**THE PROBLEM:** Copy exactly the stretch of data below from the line with "Here is a sample" through the line with "209), (746, 299)]]", including both of those lines.

**Dataset excerpts:**
····················
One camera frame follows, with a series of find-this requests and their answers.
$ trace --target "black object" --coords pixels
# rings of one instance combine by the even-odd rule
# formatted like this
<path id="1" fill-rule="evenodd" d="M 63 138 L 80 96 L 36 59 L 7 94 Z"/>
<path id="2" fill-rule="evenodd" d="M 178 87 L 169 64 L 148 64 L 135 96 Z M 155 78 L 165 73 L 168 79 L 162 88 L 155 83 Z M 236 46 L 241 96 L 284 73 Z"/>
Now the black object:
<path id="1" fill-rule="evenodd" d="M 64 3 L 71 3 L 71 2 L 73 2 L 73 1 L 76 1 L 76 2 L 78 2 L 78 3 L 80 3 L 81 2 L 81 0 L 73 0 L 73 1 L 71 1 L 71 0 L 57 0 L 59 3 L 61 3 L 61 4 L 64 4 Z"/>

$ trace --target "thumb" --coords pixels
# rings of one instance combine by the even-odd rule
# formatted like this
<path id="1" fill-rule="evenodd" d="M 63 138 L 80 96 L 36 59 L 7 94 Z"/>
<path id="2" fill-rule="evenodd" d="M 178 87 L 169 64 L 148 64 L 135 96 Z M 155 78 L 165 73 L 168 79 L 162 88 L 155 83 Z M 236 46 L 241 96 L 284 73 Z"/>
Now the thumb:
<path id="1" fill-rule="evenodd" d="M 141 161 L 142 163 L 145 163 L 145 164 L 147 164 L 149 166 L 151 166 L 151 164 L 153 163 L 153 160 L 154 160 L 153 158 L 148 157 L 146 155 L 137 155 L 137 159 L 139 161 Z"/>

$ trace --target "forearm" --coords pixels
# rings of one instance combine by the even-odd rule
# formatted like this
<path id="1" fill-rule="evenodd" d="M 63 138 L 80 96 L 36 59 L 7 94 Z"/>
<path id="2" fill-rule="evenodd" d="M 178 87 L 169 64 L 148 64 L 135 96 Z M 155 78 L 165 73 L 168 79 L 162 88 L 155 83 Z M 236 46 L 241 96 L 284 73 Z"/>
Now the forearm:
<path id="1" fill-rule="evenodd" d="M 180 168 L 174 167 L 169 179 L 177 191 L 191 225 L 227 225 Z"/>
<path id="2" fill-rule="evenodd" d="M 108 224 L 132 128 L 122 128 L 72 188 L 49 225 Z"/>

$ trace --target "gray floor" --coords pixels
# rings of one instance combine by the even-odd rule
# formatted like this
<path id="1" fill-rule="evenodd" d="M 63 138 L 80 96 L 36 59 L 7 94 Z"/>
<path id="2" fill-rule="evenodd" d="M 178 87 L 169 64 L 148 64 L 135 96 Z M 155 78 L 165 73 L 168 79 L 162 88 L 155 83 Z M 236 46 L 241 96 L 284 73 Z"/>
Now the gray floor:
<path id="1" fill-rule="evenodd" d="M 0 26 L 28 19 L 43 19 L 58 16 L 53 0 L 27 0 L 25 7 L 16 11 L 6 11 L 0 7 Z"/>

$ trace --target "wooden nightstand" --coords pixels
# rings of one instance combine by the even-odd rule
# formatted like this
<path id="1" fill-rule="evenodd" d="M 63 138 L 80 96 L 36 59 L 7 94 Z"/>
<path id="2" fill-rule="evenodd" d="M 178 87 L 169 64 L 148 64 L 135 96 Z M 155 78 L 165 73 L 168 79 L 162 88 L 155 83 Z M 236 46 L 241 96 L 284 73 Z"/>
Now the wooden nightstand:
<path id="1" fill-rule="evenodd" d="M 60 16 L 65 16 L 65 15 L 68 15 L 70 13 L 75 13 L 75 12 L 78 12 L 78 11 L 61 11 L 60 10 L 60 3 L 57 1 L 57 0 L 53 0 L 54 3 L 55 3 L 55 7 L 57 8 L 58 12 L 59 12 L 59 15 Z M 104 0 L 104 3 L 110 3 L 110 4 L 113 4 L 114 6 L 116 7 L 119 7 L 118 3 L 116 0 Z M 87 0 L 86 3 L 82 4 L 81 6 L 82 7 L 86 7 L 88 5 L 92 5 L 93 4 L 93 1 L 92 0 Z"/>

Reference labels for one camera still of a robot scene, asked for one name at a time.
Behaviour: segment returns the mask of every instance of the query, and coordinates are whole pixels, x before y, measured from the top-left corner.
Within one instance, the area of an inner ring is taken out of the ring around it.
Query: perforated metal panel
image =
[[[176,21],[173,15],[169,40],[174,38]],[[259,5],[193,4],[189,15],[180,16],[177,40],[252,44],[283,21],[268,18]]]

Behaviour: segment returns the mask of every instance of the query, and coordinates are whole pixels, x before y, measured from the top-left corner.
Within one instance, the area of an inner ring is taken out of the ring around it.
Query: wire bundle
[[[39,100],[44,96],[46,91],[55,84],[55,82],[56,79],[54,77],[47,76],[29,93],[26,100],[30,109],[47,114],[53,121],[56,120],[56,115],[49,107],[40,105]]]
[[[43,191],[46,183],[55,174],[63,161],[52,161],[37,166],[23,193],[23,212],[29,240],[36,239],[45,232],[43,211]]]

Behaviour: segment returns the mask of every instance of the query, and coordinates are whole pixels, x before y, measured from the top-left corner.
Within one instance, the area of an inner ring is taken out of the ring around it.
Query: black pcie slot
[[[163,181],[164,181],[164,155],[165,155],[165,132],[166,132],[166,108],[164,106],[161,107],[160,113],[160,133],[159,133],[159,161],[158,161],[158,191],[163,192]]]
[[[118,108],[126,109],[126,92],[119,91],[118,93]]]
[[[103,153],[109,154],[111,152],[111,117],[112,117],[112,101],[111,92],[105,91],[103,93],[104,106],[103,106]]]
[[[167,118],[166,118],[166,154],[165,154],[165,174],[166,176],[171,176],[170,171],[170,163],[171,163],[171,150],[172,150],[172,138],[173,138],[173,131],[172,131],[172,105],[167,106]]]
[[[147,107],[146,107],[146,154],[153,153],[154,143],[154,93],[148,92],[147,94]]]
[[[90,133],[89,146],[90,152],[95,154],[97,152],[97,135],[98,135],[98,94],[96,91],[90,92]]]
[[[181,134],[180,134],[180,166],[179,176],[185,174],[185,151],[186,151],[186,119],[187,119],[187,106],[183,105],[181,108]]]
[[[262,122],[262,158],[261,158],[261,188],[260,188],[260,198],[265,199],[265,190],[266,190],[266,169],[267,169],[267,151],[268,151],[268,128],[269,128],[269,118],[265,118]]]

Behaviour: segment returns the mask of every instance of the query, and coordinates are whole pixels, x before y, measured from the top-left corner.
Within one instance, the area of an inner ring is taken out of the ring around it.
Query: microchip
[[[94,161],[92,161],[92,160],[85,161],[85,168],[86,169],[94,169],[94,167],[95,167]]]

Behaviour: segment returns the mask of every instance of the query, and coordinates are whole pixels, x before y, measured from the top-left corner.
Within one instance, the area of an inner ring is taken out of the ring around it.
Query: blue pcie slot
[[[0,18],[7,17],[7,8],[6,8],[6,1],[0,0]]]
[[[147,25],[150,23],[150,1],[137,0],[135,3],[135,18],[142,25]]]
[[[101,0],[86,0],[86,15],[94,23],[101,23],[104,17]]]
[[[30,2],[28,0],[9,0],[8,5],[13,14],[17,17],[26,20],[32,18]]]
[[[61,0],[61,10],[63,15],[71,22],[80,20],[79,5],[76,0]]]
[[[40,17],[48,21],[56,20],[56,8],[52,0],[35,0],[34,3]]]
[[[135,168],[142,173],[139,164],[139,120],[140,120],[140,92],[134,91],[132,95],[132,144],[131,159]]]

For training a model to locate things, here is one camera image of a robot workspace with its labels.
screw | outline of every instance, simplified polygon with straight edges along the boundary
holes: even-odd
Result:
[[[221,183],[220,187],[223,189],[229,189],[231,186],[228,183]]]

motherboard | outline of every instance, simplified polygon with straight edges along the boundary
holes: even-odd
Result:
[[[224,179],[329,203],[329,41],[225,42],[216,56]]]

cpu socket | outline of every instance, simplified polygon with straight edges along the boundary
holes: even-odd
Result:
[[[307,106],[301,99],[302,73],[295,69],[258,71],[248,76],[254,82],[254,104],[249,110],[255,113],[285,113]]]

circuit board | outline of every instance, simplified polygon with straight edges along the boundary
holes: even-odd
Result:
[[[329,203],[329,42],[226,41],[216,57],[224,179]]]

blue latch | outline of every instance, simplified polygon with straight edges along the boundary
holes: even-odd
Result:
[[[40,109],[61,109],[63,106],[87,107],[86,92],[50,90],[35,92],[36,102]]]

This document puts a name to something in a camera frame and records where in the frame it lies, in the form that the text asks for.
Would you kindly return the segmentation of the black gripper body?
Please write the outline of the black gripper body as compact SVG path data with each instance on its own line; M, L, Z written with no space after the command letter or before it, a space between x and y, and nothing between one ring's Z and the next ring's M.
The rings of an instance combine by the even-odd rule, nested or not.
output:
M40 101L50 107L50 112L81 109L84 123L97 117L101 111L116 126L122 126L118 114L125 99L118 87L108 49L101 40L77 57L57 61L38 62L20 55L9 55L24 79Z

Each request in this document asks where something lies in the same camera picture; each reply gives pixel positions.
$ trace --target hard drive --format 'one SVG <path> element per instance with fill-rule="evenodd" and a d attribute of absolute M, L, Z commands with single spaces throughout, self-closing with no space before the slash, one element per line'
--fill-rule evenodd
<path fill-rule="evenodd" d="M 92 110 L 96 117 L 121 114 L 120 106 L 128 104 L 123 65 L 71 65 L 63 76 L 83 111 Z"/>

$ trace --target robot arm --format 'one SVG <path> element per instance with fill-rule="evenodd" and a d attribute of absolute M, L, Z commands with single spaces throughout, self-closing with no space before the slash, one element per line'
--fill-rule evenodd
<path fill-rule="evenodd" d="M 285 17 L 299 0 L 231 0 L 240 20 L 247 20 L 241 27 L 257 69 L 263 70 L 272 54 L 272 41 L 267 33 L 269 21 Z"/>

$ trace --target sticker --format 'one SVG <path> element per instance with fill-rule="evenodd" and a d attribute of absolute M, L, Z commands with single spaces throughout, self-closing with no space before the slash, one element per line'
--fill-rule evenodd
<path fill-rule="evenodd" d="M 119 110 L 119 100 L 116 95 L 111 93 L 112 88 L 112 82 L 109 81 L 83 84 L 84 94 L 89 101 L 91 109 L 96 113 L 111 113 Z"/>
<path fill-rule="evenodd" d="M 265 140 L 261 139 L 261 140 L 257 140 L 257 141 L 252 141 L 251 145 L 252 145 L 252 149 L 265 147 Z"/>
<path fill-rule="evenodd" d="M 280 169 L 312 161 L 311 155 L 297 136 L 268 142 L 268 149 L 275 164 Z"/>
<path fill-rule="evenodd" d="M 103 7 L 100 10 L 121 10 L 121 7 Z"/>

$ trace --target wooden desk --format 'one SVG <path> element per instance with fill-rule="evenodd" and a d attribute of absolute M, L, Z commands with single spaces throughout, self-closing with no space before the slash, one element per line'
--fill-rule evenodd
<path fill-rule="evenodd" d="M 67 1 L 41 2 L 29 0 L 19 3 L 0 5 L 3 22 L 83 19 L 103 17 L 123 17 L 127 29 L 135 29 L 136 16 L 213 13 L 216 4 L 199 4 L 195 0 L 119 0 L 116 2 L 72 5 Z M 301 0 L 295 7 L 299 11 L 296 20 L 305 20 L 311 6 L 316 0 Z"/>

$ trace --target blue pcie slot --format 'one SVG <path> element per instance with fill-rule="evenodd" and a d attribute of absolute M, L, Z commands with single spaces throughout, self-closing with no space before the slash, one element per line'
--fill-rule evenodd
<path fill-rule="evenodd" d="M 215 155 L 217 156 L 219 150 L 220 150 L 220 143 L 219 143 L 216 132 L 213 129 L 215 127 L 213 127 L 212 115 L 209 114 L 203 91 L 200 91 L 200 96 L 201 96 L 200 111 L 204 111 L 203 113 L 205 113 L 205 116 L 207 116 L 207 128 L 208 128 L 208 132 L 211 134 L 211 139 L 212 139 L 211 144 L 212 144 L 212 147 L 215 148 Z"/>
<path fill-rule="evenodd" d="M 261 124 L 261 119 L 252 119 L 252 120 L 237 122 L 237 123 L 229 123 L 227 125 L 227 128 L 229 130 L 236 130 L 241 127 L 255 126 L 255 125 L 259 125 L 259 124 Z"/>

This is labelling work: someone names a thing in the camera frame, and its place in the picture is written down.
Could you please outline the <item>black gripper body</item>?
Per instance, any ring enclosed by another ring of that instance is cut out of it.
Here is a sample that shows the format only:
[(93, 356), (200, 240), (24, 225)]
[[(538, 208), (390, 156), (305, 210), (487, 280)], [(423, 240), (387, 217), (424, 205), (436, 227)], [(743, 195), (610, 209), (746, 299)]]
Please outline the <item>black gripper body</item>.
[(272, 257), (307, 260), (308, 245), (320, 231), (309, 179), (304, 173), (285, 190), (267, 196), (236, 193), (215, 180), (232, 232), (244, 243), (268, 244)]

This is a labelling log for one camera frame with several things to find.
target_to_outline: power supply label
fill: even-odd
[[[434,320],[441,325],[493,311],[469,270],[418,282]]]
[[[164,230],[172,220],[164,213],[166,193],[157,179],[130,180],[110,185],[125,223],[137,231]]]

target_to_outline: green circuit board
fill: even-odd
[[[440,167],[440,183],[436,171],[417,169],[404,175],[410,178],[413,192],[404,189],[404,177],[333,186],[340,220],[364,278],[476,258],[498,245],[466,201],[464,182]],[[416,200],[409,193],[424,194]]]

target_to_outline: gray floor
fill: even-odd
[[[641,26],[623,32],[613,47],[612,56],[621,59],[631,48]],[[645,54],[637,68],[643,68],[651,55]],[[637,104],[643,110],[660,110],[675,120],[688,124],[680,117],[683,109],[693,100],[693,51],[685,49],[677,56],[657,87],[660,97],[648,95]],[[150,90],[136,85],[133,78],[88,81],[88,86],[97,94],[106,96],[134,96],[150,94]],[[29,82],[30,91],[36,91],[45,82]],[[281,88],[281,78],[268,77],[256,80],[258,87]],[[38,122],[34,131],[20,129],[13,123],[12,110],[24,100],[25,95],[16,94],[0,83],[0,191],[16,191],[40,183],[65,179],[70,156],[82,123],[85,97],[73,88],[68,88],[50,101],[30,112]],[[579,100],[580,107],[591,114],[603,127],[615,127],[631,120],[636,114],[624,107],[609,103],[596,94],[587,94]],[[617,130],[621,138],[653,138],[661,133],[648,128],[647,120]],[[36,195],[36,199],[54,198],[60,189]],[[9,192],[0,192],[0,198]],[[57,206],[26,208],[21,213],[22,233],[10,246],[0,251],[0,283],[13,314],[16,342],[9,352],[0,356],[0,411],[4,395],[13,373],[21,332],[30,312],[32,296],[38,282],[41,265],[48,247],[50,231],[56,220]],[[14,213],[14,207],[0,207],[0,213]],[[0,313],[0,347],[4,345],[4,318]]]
····················
**TASK SOLUTION:**
Here is a sample that shows the format only:
[(93, 356), (200, 240), (24, 225)]
[[(538, 208), (390, 156), (305, 210), (487, 280)], [(423, 240), (387, 217), (424, 205), (436, 227)], [(743, 195), (610, 209), (746, 299)]]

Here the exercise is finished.